Now the “fullness of time” has come; the period of waiting is over; and the Apostle of the Gentiles stands, as it were astonished, as he contemplates in wonder the mystery of the Incarnation. Who is it that is born of this woman? He is God! That is: he is God the Son, who has existed as one with the Father from all eternity, and is now sent out, as also the Holy Spirit is sent out, to us. Why? Paul tells us: to redeem the subjects of the law. That is, to ransom, to set free those who were under bondage. This bondage is symbolised for Jews by the strict requirements of the law of Moses, now abolished; but more radically, and for us all, St. Paul refers here to our slavery under the inexorable law of sin and of death.

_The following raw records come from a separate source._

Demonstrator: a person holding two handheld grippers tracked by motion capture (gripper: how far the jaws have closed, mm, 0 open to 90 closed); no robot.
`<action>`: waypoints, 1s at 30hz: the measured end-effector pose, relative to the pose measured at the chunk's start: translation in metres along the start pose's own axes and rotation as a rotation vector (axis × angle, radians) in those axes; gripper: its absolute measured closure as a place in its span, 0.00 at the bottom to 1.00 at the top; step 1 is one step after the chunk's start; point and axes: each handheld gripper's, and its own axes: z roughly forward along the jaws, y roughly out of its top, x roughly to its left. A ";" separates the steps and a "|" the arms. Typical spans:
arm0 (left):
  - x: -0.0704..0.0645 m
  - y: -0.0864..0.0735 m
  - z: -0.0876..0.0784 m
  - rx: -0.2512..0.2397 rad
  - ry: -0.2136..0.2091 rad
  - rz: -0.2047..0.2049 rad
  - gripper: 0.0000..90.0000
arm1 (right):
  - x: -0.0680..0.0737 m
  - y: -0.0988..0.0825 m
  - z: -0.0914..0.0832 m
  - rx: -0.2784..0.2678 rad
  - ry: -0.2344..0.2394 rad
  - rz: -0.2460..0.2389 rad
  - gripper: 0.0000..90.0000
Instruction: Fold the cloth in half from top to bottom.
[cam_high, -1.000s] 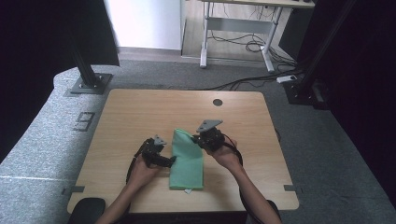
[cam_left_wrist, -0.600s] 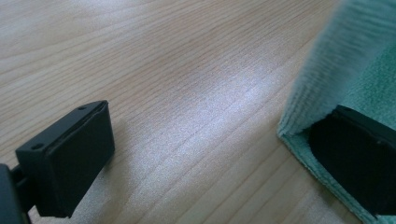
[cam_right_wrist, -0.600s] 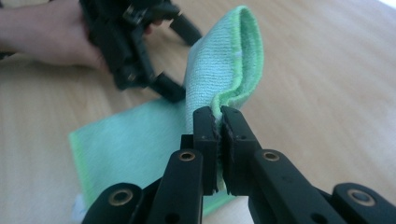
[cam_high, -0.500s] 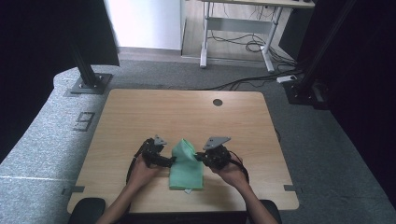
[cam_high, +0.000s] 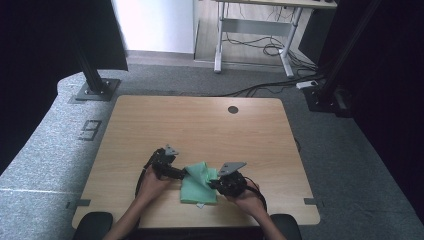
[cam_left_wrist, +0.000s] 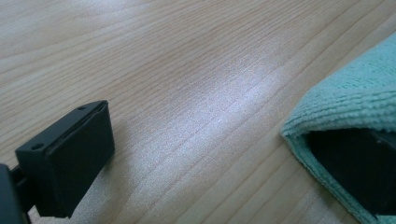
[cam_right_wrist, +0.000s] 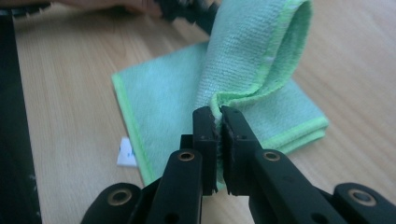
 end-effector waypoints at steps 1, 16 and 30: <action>0.000 0.000 0.000 0.000 0.000 0.000 0.00 | 0.003 -0.003 0.002 0.015 -0.003 -0.003 0.93; 0.000 0.000 0.000 0.000 -0.008 0.009 0.00 | 0.016 -0.020 0.010 0.094 -0.040 -0.002 0.90; 0.001 0.004 -0.046 -0.042 -0.150 0.052 0.07 | 0.012 -0.024 0.011 0.069 -0.039 0.055 0.91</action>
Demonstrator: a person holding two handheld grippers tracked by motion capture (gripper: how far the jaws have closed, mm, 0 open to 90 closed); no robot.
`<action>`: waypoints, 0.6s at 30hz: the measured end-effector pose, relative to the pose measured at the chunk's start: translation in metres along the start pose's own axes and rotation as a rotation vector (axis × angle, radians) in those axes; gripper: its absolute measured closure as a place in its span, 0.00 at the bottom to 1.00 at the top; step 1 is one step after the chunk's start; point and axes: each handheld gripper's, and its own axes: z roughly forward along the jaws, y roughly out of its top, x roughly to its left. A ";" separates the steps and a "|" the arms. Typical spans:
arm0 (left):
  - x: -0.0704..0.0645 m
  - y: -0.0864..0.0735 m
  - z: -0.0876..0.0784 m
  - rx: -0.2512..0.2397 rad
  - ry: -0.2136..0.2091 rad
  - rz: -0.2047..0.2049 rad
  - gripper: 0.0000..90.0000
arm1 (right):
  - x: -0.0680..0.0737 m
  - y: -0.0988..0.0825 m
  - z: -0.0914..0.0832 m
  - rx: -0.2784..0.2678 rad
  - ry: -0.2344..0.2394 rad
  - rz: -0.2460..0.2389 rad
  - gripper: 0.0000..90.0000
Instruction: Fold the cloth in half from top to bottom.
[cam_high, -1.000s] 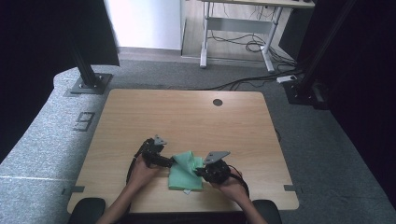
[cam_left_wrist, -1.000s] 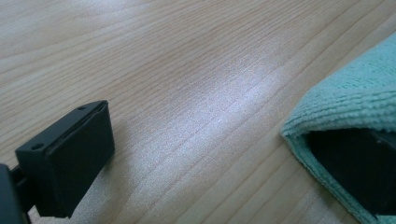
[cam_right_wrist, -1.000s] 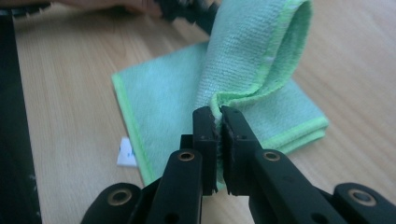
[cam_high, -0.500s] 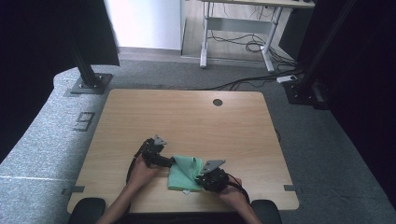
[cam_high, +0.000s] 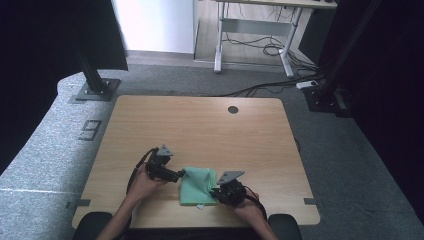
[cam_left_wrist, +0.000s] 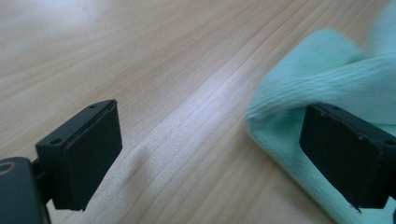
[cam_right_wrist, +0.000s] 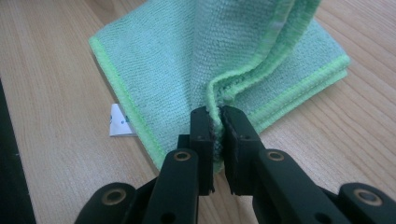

In Christ, then, we are given a new and radical liberty. But this is not an end in itself. Just as the Exodus of Israel from Egypt was in function of her entry into the Land of Promise, so, according to St. Paul, our liberty in Christ is in function of our entry into the ultimate blessing, which is our adoption as sons of God. Christ opens up for us the very relationship with the Father he himself enjoys; so that in him, and in the power of his Spirit, we can cry out, with total confidence, Abba! Father!

All this wonderful message – too wonderful for us to grasp – would lack justification, and even meaning, if Christ were not truly God. What then must we say about the Woman from whom Christ came? St. Paul doesn’t here directly draw out the necessary implication, but very soon after his time the Church did, and continually, ever since, she has strongly insisted on its truth. The implication I mean is that the Mother of Jesus is truly the Mother of God, and she must be honoured and venerated as such. And her name, we know from the Gospels of Matthew and Luke, was Mary.

One of the great theologians of the Church, of the late 4th century, was St. Gregory Nazianzen. He said that the title “Mother of God”, or Theotokos, of itself preserves the Catholic and Orthodox faith against all attacks of all heresies. Another great Doctor of the Universal Church, writing in the early 8th century, was St. John of Damascus. He said that the title Theotokos encapsulates in itself the whole economy of salvation. Nearer our own time Blessed John Henry Cardinal Newman had this to say about it:

“The word Theotokos, Mother of God, declares that (Christ) is God;
it implies that he is man;
it suggests to us that he is God still, though he has become man,
and that he is true man, though he is God.”

These are not just words, or lifeless doctrines from a past age. This is Good News for the Human Race, and for us a source of boundless and invincible joy. How can I speak adequately of this joy that comes from Christ, from the Gospel; the pure and heavenly joy that filled the Immaculate Heart of Mary herself; that even now fills heaven; that still today resounds throughout the Church, and please God in the hearts of all here present too?? Certainly no merely earthly joy, however exalted, can begin to compare with it. How much less the sullied joys of the secular New Year, hung over from last night’s alcoholic excess? And what is the secular celebration all about? Just the passing of time, the ageing of the world, the taking of one step closer to death…

Our own New Year, by contrast, begins under the banner of Mary. For us it heralds another year of grace, Anno Domini, another opportunity given for conversion, for growth in holiness. Today’s celebration directs us one step closer towards Christ’s definitive Reign, towards his Second Coming, when the spiritual joys of which we now have hints and foretastes will ours without any alloy.

The Joy of the Gospel – Evangelii gaudium – is the birth right of every human person. So Pope Francis cries out to us that we have to Evangelise, to communicate the joy of Christ: because to be left in ignorance of it is a terrible tragedy for anyone.

Today then we turn especially to Mary, “Cause of our joy”, and we ask her to help us remain always in the grace of her Son; always united with him as she is; effective instruments too, as she is, for spreading the Gospel throughout the world.